Aliás, a sugestão constante das alegações de que uma tal paragem só não se verificaria se, em paralelo á constituição dos termos da garantia, o OEF promovesse atos de cobrança coerciva concretos (os quais, a ocorrer, iriam em última análise inutilizar o desiderato da prestação da própria garantia) não pode ser aceite. …”.
Como também acima se consignou, designadamente, no sumário do douto Acórdão do Pleno do STA já acima citado, proferido 03-04-2019 no proc. 2369/15:
“ … Sempre no pressuposto de que os factos que constituem causa de interrupção ocorreram antes de 1 de Janeiro de 2007, a citação para a execução fiscal, ainda que efectuada quando se encontrava pendente reclamação graciosa, produz os seus efeitos logo que cessarem os decorrentes da reclamação graciosa.

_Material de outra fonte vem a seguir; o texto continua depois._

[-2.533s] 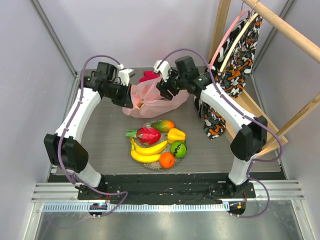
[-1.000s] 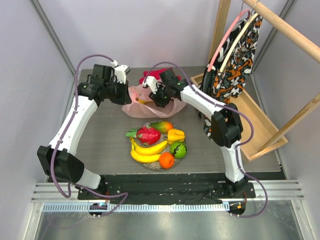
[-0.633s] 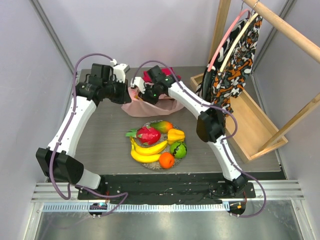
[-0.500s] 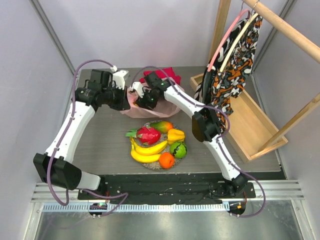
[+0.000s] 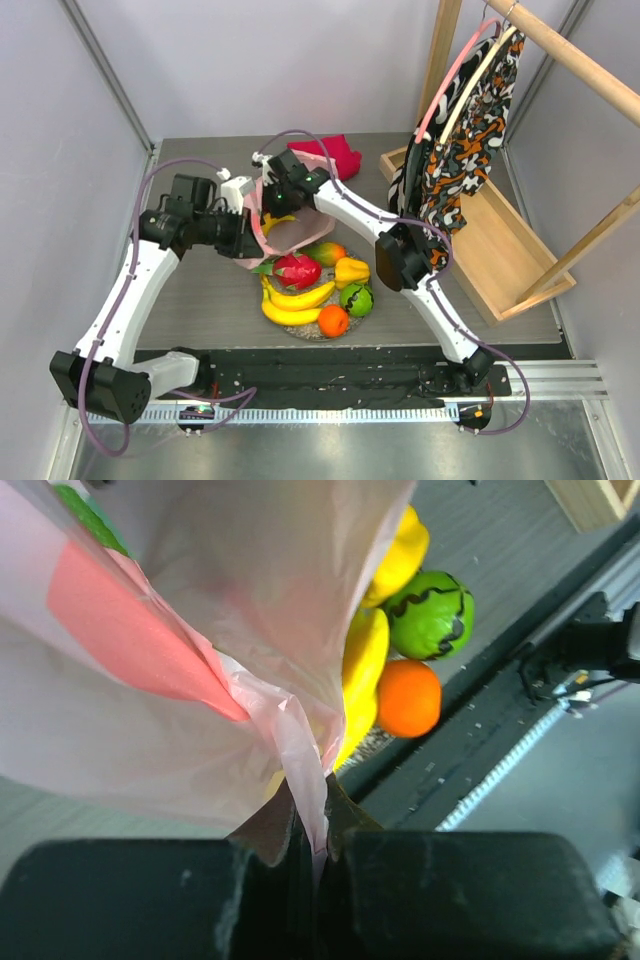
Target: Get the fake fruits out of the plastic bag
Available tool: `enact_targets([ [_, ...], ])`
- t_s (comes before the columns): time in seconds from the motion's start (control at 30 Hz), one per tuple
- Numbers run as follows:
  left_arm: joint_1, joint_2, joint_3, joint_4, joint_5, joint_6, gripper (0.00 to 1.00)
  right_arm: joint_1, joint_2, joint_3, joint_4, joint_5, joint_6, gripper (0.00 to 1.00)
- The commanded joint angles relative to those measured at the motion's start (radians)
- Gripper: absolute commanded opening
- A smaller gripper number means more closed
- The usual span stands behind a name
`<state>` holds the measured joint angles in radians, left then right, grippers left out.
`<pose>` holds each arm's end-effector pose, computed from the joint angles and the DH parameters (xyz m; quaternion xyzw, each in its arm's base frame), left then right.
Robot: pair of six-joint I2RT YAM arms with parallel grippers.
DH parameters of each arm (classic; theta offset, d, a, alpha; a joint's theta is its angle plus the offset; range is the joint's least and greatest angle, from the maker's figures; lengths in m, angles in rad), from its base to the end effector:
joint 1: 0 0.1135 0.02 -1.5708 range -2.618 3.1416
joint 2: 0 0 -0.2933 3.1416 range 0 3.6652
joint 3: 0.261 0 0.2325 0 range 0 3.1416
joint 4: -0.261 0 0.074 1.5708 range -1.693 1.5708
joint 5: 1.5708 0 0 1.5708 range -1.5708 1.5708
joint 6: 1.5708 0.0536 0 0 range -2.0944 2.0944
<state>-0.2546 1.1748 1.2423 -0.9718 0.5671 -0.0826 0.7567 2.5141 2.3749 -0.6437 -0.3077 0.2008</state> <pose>0.1869 -0.0784 0.3654 0.1691 0.8960 -0.3133 0.2652 0.4083 0.4078 0.2257 -0.3069 0.8613 0.3003 0.2715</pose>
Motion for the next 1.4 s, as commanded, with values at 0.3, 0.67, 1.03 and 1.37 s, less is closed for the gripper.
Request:
enact_targets([
  [0.3,-0.003,-0.035,-0.049,0.071,0.082,-0.098,0.0,0.108,0.072,-0.034,0.058,0.001,0.314,0.99],
  [0.67,0.017,-0.049,-0.046,0.058,0.05,-0.102,0.0,0.118,0.134,0.07,0.101,0.087,0.183,0.49],
  [1.03,0.064,-0.066,-0.061,0.185,-0.05,-0.105,0.0,0.02,-0.302,-0.241,0.02,-0.001,-0.144,0.28],
  [1.37,0.129,-0.018,-0.031,0.297,-0.084,-0.094,0.0,-0.017,-0.635,-0.482,-0.138,-0.155,-0.424,0.26],
])
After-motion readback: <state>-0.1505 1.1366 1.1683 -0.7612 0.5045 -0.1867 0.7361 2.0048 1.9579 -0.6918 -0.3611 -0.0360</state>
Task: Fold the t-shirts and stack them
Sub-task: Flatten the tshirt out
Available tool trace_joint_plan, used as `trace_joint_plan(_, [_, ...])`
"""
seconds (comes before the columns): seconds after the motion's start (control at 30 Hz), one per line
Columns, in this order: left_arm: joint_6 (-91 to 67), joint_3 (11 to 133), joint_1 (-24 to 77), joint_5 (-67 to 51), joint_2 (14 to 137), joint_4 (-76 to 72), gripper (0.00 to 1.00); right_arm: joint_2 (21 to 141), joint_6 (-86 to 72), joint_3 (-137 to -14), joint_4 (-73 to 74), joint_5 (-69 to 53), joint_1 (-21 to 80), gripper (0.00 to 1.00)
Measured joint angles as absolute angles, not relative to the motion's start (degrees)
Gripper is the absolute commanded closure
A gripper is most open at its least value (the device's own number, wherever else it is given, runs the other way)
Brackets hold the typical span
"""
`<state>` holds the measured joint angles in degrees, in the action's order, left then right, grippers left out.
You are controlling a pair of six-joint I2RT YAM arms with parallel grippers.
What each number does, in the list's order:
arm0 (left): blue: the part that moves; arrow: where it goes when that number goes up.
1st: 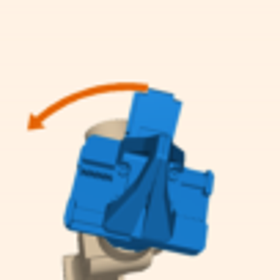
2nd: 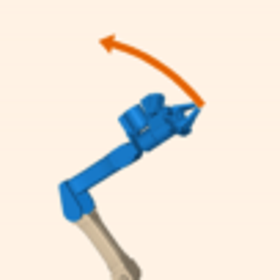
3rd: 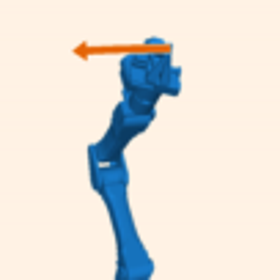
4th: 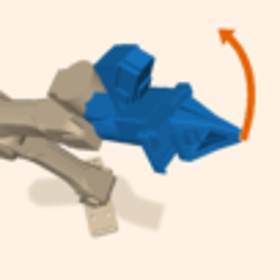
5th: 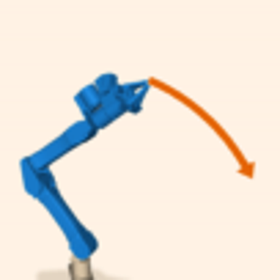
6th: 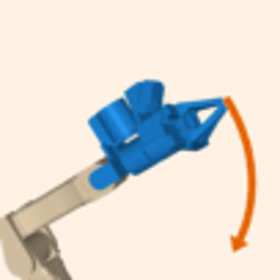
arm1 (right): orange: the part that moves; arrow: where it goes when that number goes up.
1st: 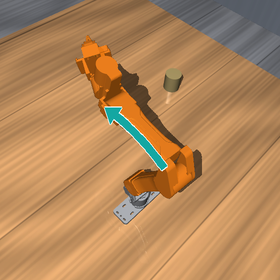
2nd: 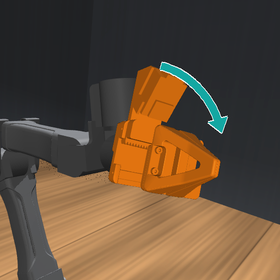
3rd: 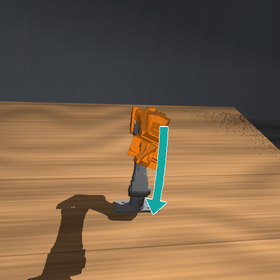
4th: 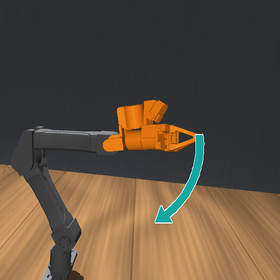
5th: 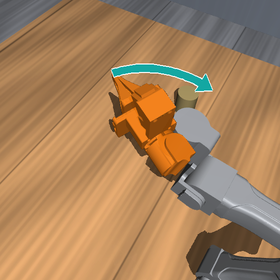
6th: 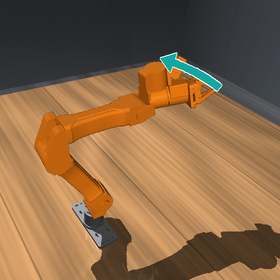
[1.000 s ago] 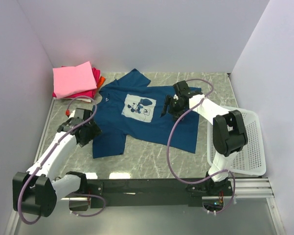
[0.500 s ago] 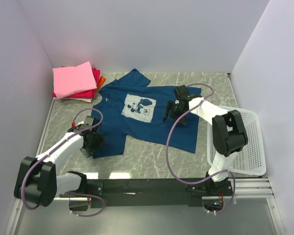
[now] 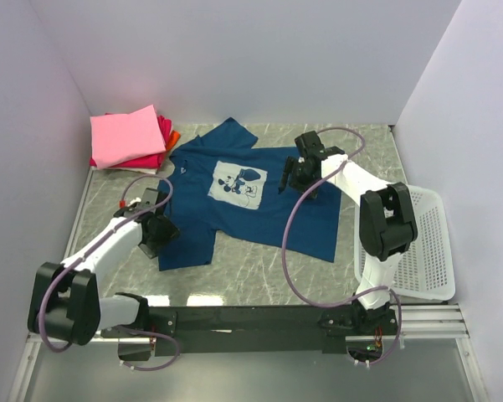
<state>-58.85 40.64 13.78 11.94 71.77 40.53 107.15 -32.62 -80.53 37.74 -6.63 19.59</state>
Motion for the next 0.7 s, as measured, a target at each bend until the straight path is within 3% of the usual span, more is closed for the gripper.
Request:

III - Esses efeitos da causa de interrupção são: a inutilização para a prescrição de todo o tempo até então decorrido (efeito instantâneo, decorrente do n.º 1 do art. 326.º do CC) e o novo prazo de prescrição não voltar a correr enquanto não transitar em julgado a decisão que puser termo ao processo (efeito duradouro, decorrente do n.º 1 do art. 327.º do CC.
IV - Estando demonstrado que a execução fiscal não parou por mais de um ano por motivo não imputável ao sujeito passivo antes de 1 de Janeiro de 2007, não há sequer que ponderar a degradação do efeito interruptivo em efeito suspensivo à luz do n.º 2 do art. 49.º da LGT, na redacção anterior à que lhe foi dada pela Lei n.º 53-A/2006, de 29 de Dezembro e atento o disposto no respectivo art. 91.º.”

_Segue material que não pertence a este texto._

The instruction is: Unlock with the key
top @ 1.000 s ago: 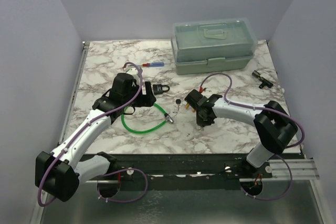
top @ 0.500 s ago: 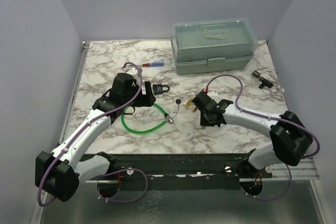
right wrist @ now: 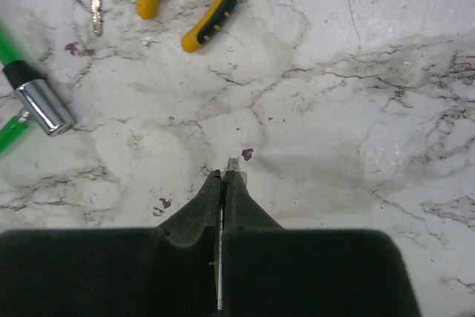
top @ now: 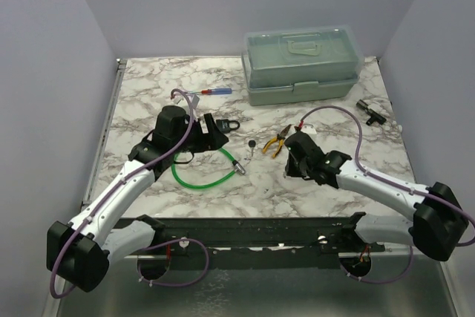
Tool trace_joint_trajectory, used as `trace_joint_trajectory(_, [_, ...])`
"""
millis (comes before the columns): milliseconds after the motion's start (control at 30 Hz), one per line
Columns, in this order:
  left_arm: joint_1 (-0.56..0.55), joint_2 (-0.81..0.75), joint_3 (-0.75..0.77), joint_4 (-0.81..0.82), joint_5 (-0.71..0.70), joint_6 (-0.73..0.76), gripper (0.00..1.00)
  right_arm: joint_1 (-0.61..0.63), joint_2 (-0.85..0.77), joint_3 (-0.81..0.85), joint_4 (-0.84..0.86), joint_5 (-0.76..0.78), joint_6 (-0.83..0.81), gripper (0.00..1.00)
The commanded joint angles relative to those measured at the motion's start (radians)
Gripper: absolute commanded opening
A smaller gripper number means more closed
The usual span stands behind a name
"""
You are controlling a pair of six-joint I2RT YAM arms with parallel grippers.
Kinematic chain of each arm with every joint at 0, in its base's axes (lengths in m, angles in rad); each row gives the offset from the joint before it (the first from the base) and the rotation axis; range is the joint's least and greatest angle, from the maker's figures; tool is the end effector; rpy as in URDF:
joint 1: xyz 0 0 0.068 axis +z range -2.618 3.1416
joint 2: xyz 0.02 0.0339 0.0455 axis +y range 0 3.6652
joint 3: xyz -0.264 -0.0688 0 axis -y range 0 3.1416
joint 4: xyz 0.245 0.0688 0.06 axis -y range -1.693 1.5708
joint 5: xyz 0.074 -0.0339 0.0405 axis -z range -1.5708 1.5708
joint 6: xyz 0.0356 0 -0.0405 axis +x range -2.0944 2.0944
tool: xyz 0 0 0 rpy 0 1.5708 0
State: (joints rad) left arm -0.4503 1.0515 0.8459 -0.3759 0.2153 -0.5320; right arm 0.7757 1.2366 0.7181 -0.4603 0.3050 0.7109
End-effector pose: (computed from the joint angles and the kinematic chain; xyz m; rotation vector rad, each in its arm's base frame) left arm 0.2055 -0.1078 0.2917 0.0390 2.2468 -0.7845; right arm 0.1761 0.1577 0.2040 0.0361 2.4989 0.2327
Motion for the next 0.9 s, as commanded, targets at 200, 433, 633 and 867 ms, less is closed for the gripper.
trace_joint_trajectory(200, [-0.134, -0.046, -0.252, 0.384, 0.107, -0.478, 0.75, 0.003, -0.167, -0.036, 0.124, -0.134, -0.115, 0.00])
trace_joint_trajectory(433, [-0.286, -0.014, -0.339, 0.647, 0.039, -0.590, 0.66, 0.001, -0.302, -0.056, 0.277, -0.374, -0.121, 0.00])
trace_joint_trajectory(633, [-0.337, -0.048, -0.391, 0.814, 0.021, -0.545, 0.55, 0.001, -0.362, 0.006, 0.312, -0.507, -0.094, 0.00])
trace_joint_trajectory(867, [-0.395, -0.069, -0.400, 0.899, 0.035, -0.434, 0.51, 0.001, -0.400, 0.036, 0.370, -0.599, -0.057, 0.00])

Importará também considerar para a apreciação da prescrição, no caso em análise, que:
Nos termos do artigo 49.º, n.º 1, da LGT (na redacção dada pela Lei n.º 100/99, de 26 de Julho) a citação, a reclamação, o recurso hierárquico, a impugnação e o pedido de revisão oficiosa da liquidação do tributo interrompem a prescrição, sendo que, até à entrada em vigor da Lei n.º 53-A/2006, de 31/12 (em 01/01/2007), a paragem do processo por período superior a um ano, por facto não imputável ao sujeito passivo, também fazia cessar o efeito interruptivo, somando-se, neste caso, o tempo decorrido após esse período ao que tivesse decorrido até à data da autuação (cfr. art.º 49.º, n.º 2, da LGT).
Assim, a interrupção da prescrição elimina o prazo anteriormente decorrido para a prescrição (efeito instantâneo), obstando a que o novo prazo de prescrição decorra na pendência do processo que deu causa à interrupção (efeito duradouro), salvo se este processo esteja parado por mais de um ano, por facto não imputável ao sujeito passivo (artigos 326.º, nº 1 e 327.º, nº 1 do CC e 49.º, n.º 2 da LGT)., caso em que desaparece o efeito próprio da interrupção, de inutilização do tempo decorrido anteriormente, e tudo se passa como se o facto que era interruptivo fosse um facto suspensivo.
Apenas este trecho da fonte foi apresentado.